間違ってもインフルエンザの時にロキソニンを飲むのはやめよう。
薬価 | 後発品最安値 | |
カロナール錠200mg | 7.1 | N/A |
カロナール錠300mg | 7.9 | N/A |
カロナール錠500mg | 9.2 | N/A |
カロナール細粒20% | 7.8 | N/A |
カロナール細粒50% | 9.3 | N/A |
カロナールシロップ2% | 4.6 | N/A |
カロナール坐剤小児用50mg | 19.3 | 19.3 |
カロナール坐剤小児用100mg | 19.3 | 19.3 |
カロナール坐剤200mg | 26.5 | 19.9 |
カロナール坐剤400mg | 41.4 | N/A |
カロナールの主成分アセトアミノフェンが誕生したのは1893年という大昔。
現在カロナールを製造販売しているのはあゆみ製薬。 2016年以前は昭和薬品化工 から販売されていたが販売移管した。もちろん二社とも物質特許は持っていない。

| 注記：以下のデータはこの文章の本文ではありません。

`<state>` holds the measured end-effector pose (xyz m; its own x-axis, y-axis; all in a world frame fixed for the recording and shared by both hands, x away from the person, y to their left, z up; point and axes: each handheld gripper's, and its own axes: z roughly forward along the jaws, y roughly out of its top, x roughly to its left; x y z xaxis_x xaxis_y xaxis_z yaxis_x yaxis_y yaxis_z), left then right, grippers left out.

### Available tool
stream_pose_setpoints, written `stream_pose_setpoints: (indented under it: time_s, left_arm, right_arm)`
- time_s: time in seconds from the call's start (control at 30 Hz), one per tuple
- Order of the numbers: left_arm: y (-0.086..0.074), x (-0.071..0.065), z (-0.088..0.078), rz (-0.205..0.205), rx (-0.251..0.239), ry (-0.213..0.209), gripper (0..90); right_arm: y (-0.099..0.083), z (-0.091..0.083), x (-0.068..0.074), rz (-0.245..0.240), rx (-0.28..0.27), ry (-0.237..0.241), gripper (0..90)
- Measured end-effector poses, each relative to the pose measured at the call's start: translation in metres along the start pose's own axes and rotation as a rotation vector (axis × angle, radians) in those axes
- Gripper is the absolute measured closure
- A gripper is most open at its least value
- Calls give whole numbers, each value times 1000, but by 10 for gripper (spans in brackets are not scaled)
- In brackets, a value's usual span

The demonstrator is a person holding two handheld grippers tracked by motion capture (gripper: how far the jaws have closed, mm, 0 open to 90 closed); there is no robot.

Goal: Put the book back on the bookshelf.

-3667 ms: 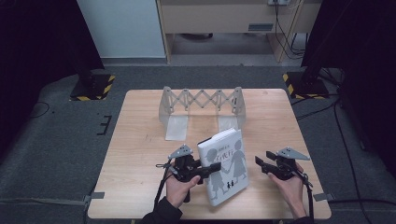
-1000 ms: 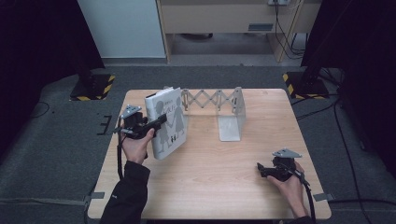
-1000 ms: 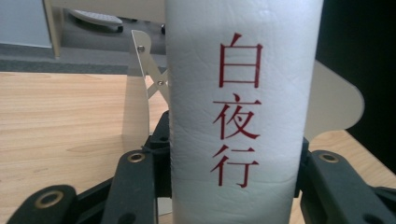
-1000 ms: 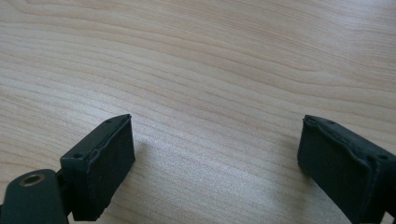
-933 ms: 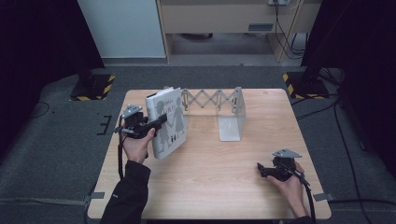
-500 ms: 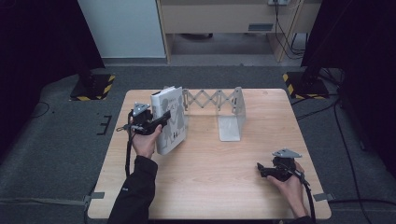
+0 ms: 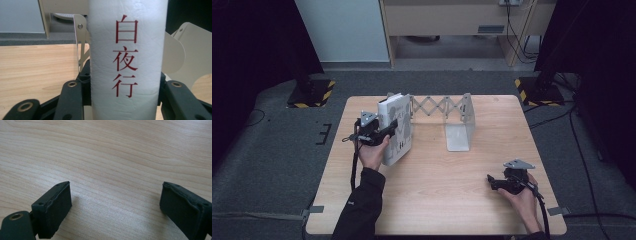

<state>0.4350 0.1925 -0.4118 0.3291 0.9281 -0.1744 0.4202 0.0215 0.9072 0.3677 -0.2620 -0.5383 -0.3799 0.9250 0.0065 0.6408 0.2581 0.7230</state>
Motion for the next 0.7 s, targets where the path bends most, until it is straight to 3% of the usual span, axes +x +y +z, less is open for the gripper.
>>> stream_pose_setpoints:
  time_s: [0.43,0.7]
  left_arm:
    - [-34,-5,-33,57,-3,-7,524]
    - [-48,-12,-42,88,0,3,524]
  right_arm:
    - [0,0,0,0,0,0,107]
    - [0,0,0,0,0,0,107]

カロナール錠は先発品ではない。保険的には後発品という扱いとなっている。アセトアミノフェン錠は丸石製薬なども作っているが薬価もぴったり同じで変更する意味はない。 コカール 錠も後発品に分類されている
しかしアセトアミノフェン坐剤には先発品と後発品がある。
カロナール坐剤、アンヒバ坐剤、アルピニー坐剤は先発品
錠剤には先発品がないのに座薬には三つも先発品が存在している。
そして先発品の座薬も後発品の座薬も値段が全く同じ。・・・ではなくなぜか200mgの座薬だけ先発後発で薬価が異なる。一つだけ違うのはなぜなのか?
アセトアミノフェンは薬価も作用機序も謎に包まれた薬。